# Activity 6.02: Extending Plots with Widgets

In this activity, you will combine what you have already learned about Bokeh. You will also need the skills you have acquired while working with pandas for additional DataFrame handling. We will create an interactive visualization that lets us explore the results of the 2016 Rio Olympics.

Our dataset contains the following columns:

- id: Unique ID of the athlete
- name: Name of the athlete
- nationality: Nationality of the athlete
- sex: Male or female
- dob: Date of birth of the athlete
- height: Height of the athlete
- weight: Weight of the athlete
- sport: Category the athlete is competing in
- gold: Number of gold medals the athlete won
- silver: Number of silver medals the athlete won
- bronze: Number of bronze medals the athlete won

We want to use the nationality, gold, silver, and bronze columns to create a custom visualization that lets us dig through the Olympians.

Our visualization will display each country that participated in a coordinate system where the x-axis represents the number of medals won and the y-axis represents the number of athletes. Using interactive widgets, we will be able to filter the displayed countries by both the maximum number of medals won and the maximum amount of athletes axes.
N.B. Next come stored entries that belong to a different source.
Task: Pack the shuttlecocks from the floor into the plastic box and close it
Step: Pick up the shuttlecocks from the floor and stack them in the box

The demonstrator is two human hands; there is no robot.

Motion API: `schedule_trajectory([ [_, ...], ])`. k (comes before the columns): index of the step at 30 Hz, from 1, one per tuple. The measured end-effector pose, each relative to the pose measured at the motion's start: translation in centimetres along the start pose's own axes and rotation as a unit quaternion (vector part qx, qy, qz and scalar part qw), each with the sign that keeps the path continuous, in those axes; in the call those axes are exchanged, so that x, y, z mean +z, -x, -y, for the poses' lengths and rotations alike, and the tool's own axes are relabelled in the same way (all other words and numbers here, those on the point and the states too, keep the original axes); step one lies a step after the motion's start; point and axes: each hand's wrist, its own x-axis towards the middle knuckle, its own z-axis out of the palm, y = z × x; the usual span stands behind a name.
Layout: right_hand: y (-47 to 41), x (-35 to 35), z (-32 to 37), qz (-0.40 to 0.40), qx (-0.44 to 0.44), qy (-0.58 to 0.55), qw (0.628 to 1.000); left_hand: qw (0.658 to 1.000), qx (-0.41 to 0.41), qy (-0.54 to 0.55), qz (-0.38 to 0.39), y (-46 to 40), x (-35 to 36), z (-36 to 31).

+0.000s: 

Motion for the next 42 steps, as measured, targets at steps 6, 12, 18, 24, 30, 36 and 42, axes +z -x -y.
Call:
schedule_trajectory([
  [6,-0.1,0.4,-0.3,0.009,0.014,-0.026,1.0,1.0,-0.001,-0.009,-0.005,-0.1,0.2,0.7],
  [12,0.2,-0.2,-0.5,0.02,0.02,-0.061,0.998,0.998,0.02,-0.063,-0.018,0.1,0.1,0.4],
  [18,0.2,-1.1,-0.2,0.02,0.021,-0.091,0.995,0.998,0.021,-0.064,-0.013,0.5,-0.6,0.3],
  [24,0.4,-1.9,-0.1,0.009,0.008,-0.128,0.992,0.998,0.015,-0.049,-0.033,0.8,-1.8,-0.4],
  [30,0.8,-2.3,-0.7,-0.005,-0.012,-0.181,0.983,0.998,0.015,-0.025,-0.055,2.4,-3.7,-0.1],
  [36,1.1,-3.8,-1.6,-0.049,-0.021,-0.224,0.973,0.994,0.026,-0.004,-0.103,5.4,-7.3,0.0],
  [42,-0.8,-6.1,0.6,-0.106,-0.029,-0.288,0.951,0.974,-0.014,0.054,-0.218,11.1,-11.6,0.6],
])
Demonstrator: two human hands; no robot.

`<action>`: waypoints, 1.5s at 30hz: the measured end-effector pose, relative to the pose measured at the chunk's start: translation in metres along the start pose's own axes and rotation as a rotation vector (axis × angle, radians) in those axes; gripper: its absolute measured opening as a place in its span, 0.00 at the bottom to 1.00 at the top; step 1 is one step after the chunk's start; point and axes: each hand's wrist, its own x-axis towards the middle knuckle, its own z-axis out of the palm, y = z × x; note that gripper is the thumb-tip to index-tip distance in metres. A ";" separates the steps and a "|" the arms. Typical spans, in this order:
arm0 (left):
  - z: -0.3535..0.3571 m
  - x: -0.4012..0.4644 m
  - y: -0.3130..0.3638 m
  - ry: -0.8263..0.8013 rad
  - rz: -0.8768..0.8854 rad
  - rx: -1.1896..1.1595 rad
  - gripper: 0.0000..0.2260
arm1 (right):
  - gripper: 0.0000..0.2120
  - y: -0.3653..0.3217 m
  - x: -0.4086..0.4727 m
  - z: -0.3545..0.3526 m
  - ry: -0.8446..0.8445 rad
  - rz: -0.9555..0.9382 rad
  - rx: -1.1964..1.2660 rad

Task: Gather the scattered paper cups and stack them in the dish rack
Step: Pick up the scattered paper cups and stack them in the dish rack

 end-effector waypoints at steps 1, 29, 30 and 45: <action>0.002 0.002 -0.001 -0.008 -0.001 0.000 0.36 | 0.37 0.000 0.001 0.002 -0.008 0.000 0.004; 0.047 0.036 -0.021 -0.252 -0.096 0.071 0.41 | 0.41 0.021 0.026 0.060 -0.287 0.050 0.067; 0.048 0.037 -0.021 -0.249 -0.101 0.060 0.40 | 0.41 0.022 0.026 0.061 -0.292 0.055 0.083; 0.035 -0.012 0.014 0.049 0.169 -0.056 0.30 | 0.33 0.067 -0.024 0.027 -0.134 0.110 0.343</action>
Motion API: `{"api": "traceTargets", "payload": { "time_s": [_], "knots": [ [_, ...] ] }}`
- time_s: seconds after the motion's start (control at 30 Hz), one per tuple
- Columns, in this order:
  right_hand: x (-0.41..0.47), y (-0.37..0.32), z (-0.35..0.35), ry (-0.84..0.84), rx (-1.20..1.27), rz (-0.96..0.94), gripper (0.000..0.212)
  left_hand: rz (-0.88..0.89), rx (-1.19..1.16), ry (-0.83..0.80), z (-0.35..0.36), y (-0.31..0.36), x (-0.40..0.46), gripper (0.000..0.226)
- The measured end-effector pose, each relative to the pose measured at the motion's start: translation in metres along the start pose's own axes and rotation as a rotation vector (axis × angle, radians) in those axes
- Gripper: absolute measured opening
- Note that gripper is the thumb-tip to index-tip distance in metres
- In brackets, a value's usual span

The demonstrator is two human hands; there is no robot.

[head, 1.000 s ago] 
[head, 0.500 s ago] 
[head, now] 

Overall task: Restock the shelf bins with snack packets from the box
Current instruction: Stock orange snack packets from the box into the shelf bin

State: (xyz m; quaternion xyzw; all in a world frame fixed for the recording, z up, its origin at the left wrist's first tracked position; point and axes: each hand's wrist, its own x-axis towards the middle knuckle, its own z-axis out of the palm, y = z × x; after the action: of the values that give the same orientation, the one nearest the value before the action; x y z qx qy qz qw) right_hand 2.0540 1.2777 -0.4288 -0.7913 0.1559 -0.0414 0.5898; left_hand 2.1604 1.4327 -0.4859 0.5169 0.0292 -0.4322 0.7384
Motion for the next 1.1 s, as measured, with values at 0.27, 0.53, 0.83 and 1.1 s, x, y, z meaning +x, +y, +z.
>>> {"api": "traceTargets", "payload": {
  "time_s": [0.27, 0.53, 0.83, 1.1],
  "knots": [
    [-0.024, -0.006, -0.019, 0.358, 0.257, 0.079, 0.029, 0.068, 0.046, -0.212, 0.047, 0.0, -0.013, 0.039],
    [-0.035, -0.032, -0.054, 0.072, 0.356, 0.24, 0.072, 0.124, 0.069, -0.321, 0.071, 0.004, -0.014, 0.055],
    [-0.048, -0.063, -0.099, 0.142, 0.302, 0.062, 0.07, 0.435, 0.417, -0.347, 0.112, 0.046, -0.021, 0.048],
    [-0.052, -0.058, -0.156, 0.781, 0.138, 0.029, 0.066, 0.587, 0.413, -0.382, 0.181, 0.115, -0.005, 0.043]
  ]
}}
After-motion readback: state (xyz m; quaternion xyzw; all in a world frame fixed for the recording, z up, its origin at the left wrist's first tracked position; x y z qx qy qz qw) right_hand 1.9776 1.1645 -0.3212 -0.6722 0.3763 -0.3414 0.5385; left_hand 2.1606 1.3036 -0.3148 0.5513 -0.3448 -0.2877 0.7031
There are many options when it comes to choosing which interactivity to use. We will focus on only two widgets to make it easier for you to understand the concepts. In the end, we will have a visualization that allows us to filter countries for the number of medals and athletes they placed in the Olympics and upon hovering over the single data points, receive more information about each country:

In [1]:
import pandas as pd 
import bokeh.plotting as plt 
from bokeh.models.sources import ColumnDataSource
import bokeh.io as io 
io.output_notebook()
import ipywidgets
import random

In [2]:
df = pd.read_csv('../../Datasets/olympia2016_athletes.csv')
df

Unnamed: 0,id,name,nationality,sex,dob,height,weight,sport,gold,silver,bronze
0,736041664,A Jesus Garcia,ESP,male,10/17/69,1.72,64.0,athletics,0,0,0
1,532037425,A Lam Shin,KOR,female,9/23/86,1.68,56.0,fencing,0,0,0
2,435962603,Aaron Brown,CAN,male,5/27/92,1.98,79.0,athletics,0,0,1
3,521041435,Aaron Cook,MDA,male,1/2/91,1.83,80.0,taekwondo,0,0,0
4,33922579,Aaron Gate,NZL,male,11/26/90,1.81,71.0,cycling,0,0,0
...,...,...,...,...,...,...,...,...,...,...,...
11533,265605954,Zurian Hechavarria,CUB,female,8/10/95,1.64,58.0,athletics,0,0,0
11534,214461847,Zuzana Hejnova,CZE,female,12/19/86,1.73,63.0,athletics,0,0,0
11535,88361042,di Xiao,CHN,male,5/14/91,1.85,100.0,wrestling,0,0,0
11536,900065925,le Quoc Toan Tran,VIE,male,4/5/89,1.60,56.0,weightlifting,0,0,0


In [3]:
# list of countries
countries = df['nationality'].unique()
countries

array(['ESP', 'KOR', 'CAN', 'MDA', 'NZL', 'AUS', 'USA', 'ETH', 'BRN',
       'IOA', 'GBR', 'UZB', 'RSA', 'EGY', 'MAR', 'QAT', 'SUD', 'ALG',
       'DEN', 'NED', 'DJI', 'SEN', 'CMR', 'ITA', 'NIG', 'SWE', 'GHA',
       'AFG', 'AZE', 'KSA', 'BAN', 'NGR', 'RUS', 'IND', 'HUN', 'KAZ',
       'BDI', 'ERI', 'POL', 'BRA', 'GEO', 'CZE', 'SEY', 'GAM', 'LTU',
       'IRI', 'ROU', 'CUB', 'SLO', 'BAH', 'ARG', 'PUR', 'FRA', 'RWA',
       'TOG', 'MDV', 'TUN', 'ISR', 'LAT', 'JOR', 'MAS', 'LIB', 'LBA',
       'PLE', 'IRQ', 'TUR', 'VEN', 'JPN', 'TPE', 'KGZ', 'CHN', 'MEX',
       'GRE', 'IRL', 'JAM', 'SUI', 'BAR', 'HON', 'ANG', 'GER', 'COL',
       'URU', 'MNE', 'SRB', 'BUL', 'FIN', 'UKR', 'BLR', 'SMR', 'COK',
       'SAM', 'AUT', 'BEL', 'KEN', 'SVK', 'POR', 'ECU', 'UAE', 'NAM',
       'GUY', 'EST', 'SKN', 'ARU', 'PAN', 'PER', 'TAN', 'FIJ', 'GUI',
       'NOR', 'ARM', 'THA', 'SIN', 'TKM', 'CRO', 'BIH', 'TGA', 'MAW',
       'DOM', 'GUA', 'MKD', 'TJK', 'CYP', 'CHI', 'MLT', 'ZIM', 'TTO',
       'CRC', 'BOL',

In [4]:
athletes_per_country = df.groupby(by=['nationality']).size()
athletes_per_country

nationality
AFG     3
ALB     6
ALG    68
AND     5
ANG    26
       ..
VIE    23
VIN     4
YEM     3
ZAM     7
ZIM    35
Length: 207, dtype: int64

In [5]:
medals_per_country = df.groupby(by=['nationality'])[('gold', 'silver', 'bronze')].sum()
medals_per_country

  """Entry point for launching an IPython kernel.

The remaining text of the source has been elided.